### What needs to be done
The data should be written out in full, exactly as it stands, and the pictures dropped.

### Task input
▶
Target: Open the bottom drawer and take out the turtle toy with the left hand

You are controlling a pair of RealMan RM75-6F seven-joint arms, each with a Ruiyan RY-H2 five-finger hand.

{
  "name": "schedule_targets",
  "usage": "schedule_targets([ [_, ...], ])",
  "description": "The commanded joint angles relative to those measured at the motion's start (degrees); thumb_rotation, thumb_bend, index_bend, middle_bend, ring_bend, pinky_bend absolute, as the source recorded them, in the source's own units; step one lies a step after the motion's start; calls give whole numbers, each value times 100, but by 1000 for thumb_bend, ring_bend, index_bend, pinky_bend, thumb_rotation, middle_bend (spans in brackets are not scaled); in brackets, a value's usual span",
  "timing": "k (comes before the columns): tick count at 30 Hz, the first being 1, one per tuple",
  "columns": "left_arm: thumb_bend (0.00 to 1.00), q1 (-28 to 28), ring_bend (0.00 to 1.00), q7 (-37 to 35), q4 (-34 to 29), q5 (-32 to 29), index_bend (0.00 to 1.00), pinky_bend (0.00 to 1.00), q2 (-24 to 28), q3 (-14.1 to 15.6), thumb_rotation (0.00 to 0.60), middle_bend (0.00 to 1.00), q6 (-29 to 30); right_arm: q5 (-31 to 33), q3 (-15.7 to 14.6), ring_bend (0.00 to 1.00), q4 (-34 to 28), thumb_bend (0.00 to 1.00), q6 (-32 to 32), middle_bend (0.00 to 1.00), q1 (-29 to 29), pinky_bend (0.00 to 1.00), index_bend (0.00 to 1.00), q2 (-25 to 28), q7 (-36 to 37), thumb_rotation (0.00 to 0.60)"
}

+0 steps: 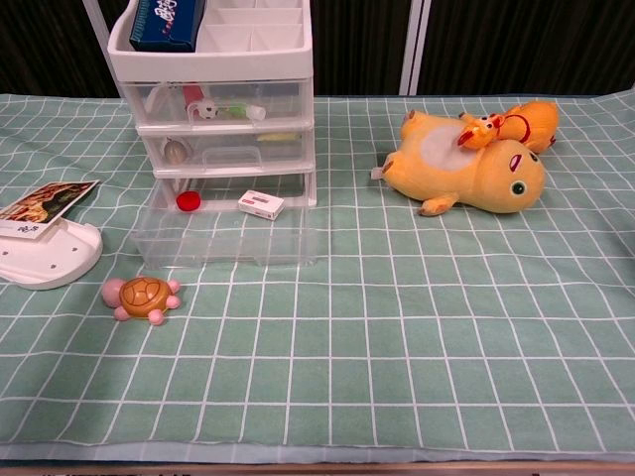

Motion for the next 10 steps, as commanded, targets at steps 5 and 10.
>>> schedule_targets([
  [5,62,795,0,-774,595,481,0,44,568,218,600,0,520,-85,-21,0,33,131,106,0,-14,185,0,-47,-159,600],
  [10,56,1032,0,-990,860,509,0,42,572,174,600,0,454,-105,-23,0,48,131,129,0,-15,185,0,-59,-180,600],
])
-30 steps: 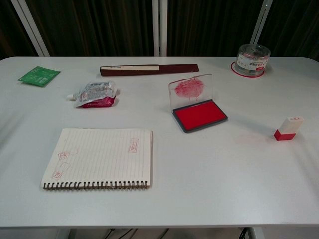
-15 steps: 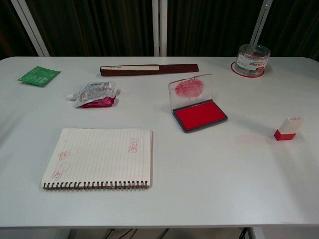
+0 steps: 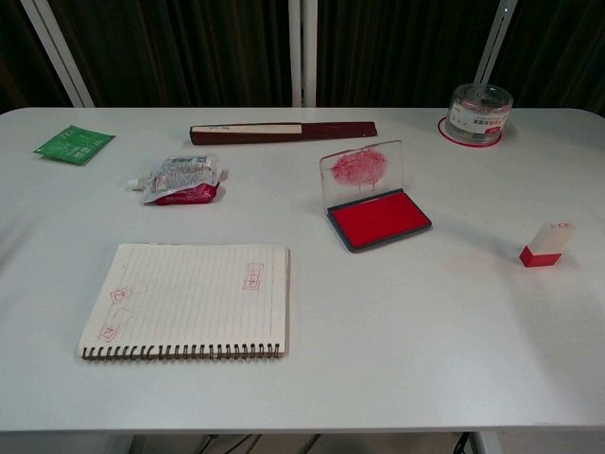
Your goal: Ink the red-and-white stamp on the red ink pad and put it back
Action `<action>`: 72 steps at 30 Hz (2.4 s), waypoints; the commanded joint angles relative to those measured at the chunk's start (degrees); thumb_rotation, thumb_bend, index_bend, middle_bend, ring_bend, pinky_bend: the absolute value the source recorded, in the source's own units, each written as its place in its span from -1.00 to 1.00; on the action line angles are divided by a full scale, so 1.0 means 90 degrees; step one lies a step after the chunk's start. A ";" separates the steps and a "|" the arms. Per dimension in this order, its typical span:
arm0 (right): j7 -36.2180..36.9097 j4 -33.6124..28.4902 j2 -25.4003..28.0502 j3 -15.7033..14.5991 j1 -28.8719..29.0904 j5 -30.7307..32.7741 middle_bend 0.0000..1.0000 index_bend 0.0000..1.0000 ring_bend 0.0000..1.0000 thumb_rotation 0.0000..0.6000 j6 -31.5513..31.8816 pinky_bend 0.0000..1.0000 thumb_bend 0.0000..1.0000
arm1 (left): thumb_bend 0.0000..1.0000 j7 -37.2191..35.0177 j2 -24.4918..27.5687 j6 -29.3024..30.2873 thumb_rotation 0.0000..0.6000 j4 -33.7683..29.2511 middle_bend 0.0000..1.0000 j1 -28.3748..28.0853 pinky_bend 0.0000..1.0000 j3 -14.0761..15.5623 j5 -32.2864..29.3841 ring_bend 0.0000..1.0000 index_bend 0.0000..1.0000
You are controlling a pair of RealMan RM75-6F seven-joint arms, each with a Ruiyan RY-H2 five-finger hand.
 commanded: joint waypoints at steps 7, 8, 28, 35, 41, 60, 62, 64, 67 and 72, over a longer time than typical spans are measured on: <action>0.0128 0.0786 -0.0719 0.0117 0.0457 -0.0015 -0.49 -0.77 0.82 1.00 -0.0333 1.00 -0.56 | -0.85 -0.0029 -0.0030 -0.0115 -0.19 0.0060 -0.84 -0.0028 -0.62 -0.0010 -0.0085 -0.84 -1.00; 0.0076 0.0828 -0.0769 0.0128 0.0506 0.0038 -0.49 -0.77 0.82 1.00 -0.0405 1.00 -0.56 | -0.85 -0.0036 -0.0030 -0.0116 -0.19 0.0059 -0.84 -0.0031 -0.62 -0.0012 -0.0084 -0.84 -1.00; -0.0203 0.1226 -0.1378 0.0061 0.0886 0.0423 -0.46 -0.40 0.82 1.00 -0.0719 1.00 -0.56 | -0.84 -0.0184 -0.0034 -0.0101 -0.19 0.0158 -0.84 -0.0036 -0.62 -0.0031 -0.0104 -0.84 -1.00; -0.0103 0.1449 -0.1567 0.0013 0.0894 0.0410 -0.42 -0.34 0.83 1.00 -0.0626 1.00 -0.56 | -0.84 -0.0316 -0.0063 -0.0117 -0.20 0.0260 -0.84 -0.0026 -0.62 -0.0019 -0.0112 -0.84 -1.00; -0.0041 0.1577 -0.1682 -0.0011 0.0905 0.0441 -0.40 -0.30 0.83 1.00 -0.0606 1.00 -0.55 | -0.84 -0.0370 -0.0086 -0.0141 -0.19 0.0325 -0.84 -0.0023 -0.62 -0.0013 -0.0129 -0.84 -1.00; 0.0085 0.1829 -0.1947 -0.0060 0.0914 0.0442 -0.32 -0.17 0.83 1.00 -0.0484 1.00 -0.49 | -0.84 -0.0452 -0.0073 -0.0146 -0.19 0.0400 -0.84 0.0000 -0.62 -0.0004 -0.0148 -0.84 -1.00; 0.0134 0.1871 -0.1979 -0.0060 0.0908 0.0411 -0.30 -0.13 0.83 1.00 -0.0439 1.00 -0.48 | -0.84 -0.0462 -0.0073 -0.0145 -0.20 0.0407 -0.84 0.0000 -0.62 -0.0003 -0.0144 -0.84 -1.00; 0.0183 0.1921 -0.2014 -0.0065 0.0906 0.0375 -0.29 -0.10 0.83 1.00 -0.0406 1.00 -0.48 | -0.84 -0.0466 -0.0073 -0.0149 -0.19 0.0412 -0.84 -0.0002 -0.62 0.0001 -0.0137 -0.84 -1.00; 0.0252 0.1978 -0.2061 -0.0074 0.0907 0.0317 -0.27 -0.06 0.83 1.00 -0.0364 1.00 -0.48 | -0.84 -0.0469 -0.0074 -0.0156 -0.19 0.0420 -0.84 -0.0001 -0.62 0.0005 -0.0137 -0.84 -1.00; 0.0293 0.2051 -0.2125 -0.0071 0.0904 0.0288 -0.25 -0.02 0.83 1.00 -0.0316 1.00 -0.48 | -0.84 -0.0474 -0.0067 -0.0154 -0.19 0.0424 -0.84 0.0003 -0.62 0.0004 -0.0141 -0.84 -1.00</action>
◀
### Answer to this task
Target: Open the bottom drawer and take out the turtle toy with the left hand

You are controlling a pair of RealMan RM75-6F seven-joint arms, each with a Ruiyan RY-H2 five-finger hand.

{
  "name": "schedule_targets",
  "usage": "schedule_targets([ [_, ...], ])",
  "description": "The commanded joint angles relative to those measured at the motion's start (degrees); thumb_rotation, thumb_bend, index_bend, middle_bend, ring_bend, pinky_bend absolute, as the source recorded them, in the source's own units; step one lies a step after the motion's start; calls give whole numbers, each value times 100, but by 1000 for thumb_bend, ring_bend, index_bend, pinky_bend, thumb_rotation, middle_bend (spans in brackets are not scaled); in brackets, a value's usual span",
  "timing": "k (comes before the columns): tick count at 30 Hz, the first being 1, one per tuple",
  "columns": "left_arm: thumb_bend (0.00 to 1.00), q1 (-28 to 28), ring_bend (0.00 to 1.00), q7 (-37 to 35), q4 (-34 to 29), q5 (-32 to 29), index_bend (0.00 to 1.00), pinky_bend (0.00 to 1.00), q2 (-24 to 28), q3 (-14.1 to 15.6), thumb_rotation (0.00 to 0.60), middle_bend (0.00 to 1.00), q6 (-29 to 30); right_arm: q5 (-31 to 33), q3 (-15.7 to 14.6), ring_bend (0.00 to 1.00), q4 (-34 to 28), thumb_bend (0.00 to 1.00), q6 (-32 to 32), middle_bend (0.00 to 1.00), q1 (-29 to 29), pinky_bend (0.00 to 1.00), index_bend (0.00 to 1.00), q2 (-25 to 28), q7 (-36 to 37), thumb_rotation (0.00 to 0.60)"
}

+0 steps: 

Motion for the next 10 steps, as commanded, targets at steps 5 and 10.
>>> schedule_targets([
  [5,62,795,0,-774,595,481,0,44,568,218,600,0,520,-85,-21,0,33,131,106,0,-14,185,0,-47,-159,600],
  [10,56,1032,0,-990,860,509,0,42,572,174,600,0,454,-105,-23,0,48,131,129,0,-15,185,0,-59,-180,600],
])
-30 steps: 
-15 steps: 
+0 steps: 
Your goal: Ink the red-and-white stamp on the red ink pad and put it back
Action `<action>`: 72 steps at 30 Hz (2.4 s), waypoints; the commanded joint angles relative to those measured at the chunk's start (degrees); thumb_rotation, thumb_bend, index_bend, middle_bend, ring_bend, pinky_bend: the absolute value the source recorded, in the source's own units, each written as its place in its span from -1.00 to 1.00; on the action line angles are divided by a full scale, so 1.0 means 90 degrees; step one lies a step after the chunk's start. A ";" separates the steps and a "|" the arms. Per dimension in this order, its typical span:
arm0 (right): j7 -36.2180..36.9097 j4 -33.6124..28.4902 j2 -25.4003..28.0502 j3 -15.7033..14.5991 j1 -28.8719..29.0904 j5 -30.7307..32.7741 middle_bend 0.0000..1.0000 index_bend 0.0000..1.0000 ring_bend 0.0000..1.0000 thumb_rotation 0.0000..0.6000 j6 -31.5513..31.8816 pinky_bend 0.0000..1.0000 thumb_bend 0.0000..1.0000
arm1 (left): thumb_bend 0.0000..1.0000 j7 -37.2191..35.0177 j2 -24.4918..27.5687 j6 -29.3024..30.2873 thumb_rotation 0.0000..0.6000 j4 -33.7683..29.2511 middle_bend 0.0000..1.0000 j1 -28.3748..28.0853 pinky_bend 0.0000..1.0000 j3 -14.0761..15.5623 j5 -32.2864..29.3841 ring_bend 0.0000..1.0000 index_bend 0.0000..1.0000
You are controlling a pair of RealMan RM75-6F seven-joint arms, each with a Ruiyan RY-H2 five-finger hand.
 commanded: joint waypoints at steps 7, 8, 28, 35, 41, 60, 62, 64, 67 and 72, over a longer time than typical spans are measured on: <action>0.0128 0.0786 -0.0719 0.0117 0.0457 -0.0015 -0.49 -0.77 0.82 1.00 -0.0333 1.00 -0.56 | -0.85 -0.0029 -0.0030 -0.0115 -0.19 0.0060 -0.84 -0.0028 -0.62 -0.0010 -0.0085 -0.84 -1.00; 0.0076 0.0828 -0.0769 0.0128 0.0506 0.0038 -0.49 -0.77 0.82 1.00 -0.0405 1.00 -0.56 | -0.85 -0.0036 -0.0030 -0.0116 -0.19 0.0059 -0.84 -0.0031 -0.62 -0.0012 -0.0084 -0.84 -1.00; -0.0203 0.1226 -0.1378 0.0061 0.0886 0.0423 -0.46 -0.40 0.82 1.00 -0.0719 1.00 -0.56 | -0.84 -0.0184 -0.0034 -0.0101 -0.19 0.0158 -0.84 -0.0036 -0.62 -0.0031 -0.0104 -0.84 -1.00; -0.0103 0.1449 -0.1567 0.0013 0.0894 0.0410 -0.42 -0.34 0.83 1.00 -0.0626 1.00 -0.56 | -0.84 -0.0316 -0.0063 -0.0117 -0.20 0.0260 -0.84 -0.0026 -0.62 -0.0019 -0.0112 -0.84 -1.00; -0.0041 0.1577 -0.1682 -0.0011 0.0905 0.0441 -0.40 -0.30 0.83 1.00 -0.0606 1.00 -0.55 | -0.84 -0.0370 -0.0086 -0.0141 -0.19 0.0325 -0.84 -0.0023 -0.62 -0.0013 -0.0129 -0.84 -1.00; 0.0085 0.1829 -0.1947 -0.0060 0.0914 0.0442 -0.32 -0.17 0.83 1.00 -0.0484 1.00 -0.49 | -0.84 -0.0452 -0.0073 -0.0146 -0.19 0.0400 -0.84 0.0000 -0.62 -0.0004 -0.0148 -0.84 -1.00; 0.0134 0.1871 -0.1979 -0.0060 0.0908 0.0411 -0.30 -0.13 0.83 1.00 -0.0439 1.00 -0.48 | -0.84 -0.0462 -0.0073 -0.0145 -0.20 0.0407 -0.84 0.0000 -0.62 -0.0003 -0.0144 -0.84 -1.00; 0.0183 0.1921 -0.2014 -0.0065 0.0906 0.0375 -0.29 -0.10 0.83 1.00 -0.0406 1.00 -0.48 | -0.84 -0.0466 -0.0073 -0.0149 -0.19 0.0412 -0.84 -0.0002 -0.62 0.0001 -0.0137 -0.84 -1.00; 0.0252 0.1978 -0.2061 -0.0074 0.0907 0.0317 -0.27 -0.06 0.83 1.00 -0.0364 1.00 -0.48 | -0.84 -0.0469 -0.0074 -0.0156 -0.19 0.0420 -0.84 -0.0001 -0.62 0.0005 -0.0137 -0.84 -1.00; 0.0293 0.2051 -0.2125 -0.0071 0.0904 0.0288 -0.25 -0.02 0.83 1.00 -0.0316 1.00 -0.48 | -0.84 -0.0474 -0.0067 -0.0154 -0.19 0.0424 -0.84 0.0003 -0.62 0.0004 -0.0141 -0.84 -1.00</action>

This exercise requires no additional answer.